Why is ICU's ucnv_getNextUChar not setting error codes?

56 Views Asked by At

Here's some code to demonstrate my problem

#include <unicode/ucnv.h>
#include <stdio.h>

UConverter * converter;
void test_char(char inchar){
    const char * inbuf=&inchar;
    UErrorCode err=U_ZERO_ERROR;
    UChar32 c = ucnv_getNextUChar(
        converter,
        &inbuf,
        inbuf+1,
        &err
    );

    printf("%x %s\n", c, u_errorName(err));
}
int main(){
    UErrorCode err=U_ZERO_ERROR;
    converter = ucnv_open("cp932", &err);
    test_char(0x41); /*A*/
    test_char(0xB1); /*ア*/
    test_char(0xE1); /*Should be U_TRUNCATED_CHAR_FOUND*/
    test_char(0xF1); /*Should be U_INVALID_CHAR_FOUND*/
    return 0;
}

This code prints

41 U_ZERO_ERROR
ff71 U_ZERO_ERROR
1a U_ZERO_ERROR
1a U_ZERO_ERROR

Why do the invalid characters always return U_ZERO_ERROR when there is clearly an error? Why does it return the Substitute control code instead? isn't Substitute a valid SHIFT-JIS character? How do I distinguish between a valid Substitute and an invalid SHIFT-JIS string?

1

There are 1 best solutions below

0
oshaboy On

I found the answer in the fine print of the ucnv.h library

When a converter encounters an illegal, irregular, invalid or unmappable character its default behavior is to use a substitution character to replace the bad byte sequence. This behavior can be changed by using ucnv_setFromUCallBack() or ucnv_setToUCallBack() on the converter.

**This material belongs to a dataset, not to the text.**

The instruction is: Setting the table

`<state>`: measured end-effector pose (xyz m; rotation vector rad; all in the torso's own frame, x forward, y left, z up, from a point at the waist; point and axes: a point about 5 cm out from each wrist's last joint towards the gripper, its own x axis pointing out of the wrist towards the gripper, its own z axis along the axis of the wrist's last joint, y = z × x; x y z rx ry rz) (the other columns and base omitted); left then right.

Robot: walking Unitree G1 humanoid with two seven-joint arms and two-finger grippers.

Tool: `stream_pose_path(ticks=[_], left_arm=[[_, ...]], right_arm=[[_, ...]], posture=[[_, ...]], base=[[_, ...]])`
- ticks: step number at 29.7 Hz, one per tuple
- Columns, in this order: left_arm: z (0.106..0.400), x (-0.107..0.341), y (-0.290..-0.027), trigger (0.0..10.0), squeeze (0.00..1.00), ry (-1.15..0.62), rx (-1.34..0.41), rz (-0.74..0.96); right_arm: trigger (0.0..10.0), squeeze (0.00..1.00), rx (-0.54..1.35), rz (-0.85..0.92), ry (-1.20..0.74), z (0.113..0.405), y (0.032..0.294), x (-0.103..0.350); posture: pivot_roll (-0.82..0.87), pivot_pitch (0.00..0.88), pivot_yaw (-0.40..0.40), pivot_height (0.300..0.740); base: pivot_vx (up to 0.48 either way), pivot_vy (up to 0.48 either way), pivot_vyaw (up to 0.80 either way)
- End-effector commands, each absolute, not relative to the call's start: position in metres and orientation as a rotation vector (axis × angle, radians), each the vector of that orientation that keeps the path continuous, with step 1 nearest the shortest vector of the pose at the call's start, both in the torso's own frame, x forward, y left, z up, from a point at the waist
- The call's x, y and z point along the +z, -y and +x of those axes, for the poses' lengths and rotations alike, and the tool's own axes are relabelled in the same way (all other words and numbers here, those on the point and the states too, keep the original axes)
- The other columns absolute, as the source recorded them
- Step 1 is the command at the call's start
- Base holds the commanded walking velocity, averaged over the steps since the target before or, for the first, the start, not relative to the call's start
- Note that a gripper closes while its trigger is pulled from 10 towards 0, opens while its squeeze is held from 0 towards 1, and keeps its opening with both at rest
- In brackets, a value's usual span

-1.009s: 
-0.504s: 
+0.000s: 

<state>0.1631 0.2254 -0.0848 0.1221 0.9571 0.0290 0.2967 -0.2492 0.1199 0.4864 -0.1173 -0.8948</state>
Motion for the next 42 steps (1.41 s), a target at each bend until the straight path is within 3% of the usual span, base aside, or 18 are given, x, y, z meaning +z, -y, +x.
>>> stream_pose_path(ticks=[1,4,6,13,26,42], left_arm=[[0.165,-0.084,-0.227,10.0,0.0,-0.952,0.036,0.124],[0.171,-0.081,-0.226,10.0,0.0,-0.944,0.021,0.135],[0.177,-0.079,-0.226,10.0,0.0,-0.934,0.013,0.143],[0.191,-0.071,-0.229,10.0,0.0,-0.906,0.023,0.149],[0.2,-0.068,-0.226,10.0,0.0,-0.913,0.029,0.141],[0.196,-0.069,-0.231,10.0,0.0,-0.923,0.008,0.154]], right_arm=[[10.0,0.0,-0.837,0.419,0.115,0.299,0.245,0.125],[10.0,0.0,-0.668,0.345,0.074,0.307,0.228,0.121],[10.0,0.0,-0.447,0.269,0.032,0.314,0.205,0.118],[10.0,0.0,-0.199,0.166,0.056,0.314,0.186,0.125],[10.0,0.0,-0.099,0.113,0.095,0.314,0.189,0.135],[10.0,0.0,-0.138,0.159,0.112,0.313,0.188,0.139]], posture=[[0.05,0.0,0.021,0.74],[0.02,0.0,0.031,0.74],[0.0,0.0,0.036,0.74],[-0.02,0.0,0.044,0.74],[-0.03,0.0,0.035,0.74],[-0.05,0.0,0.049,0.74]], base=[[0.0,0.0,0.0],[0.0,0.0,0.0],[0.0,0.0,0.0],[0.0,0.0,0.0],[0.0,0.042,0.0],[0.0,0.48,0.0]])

The header ucnv_err.h defines many other callback actions that can be used instead of a character substitution.

Therefore if you want actual error codes you need to change your converter callback.

ucnv_setToUCallBack(
    converter,
    UCNV_TO_U_CALLBACK_STOP,
    NULL,
    NULL,
    NULL,
    &err
);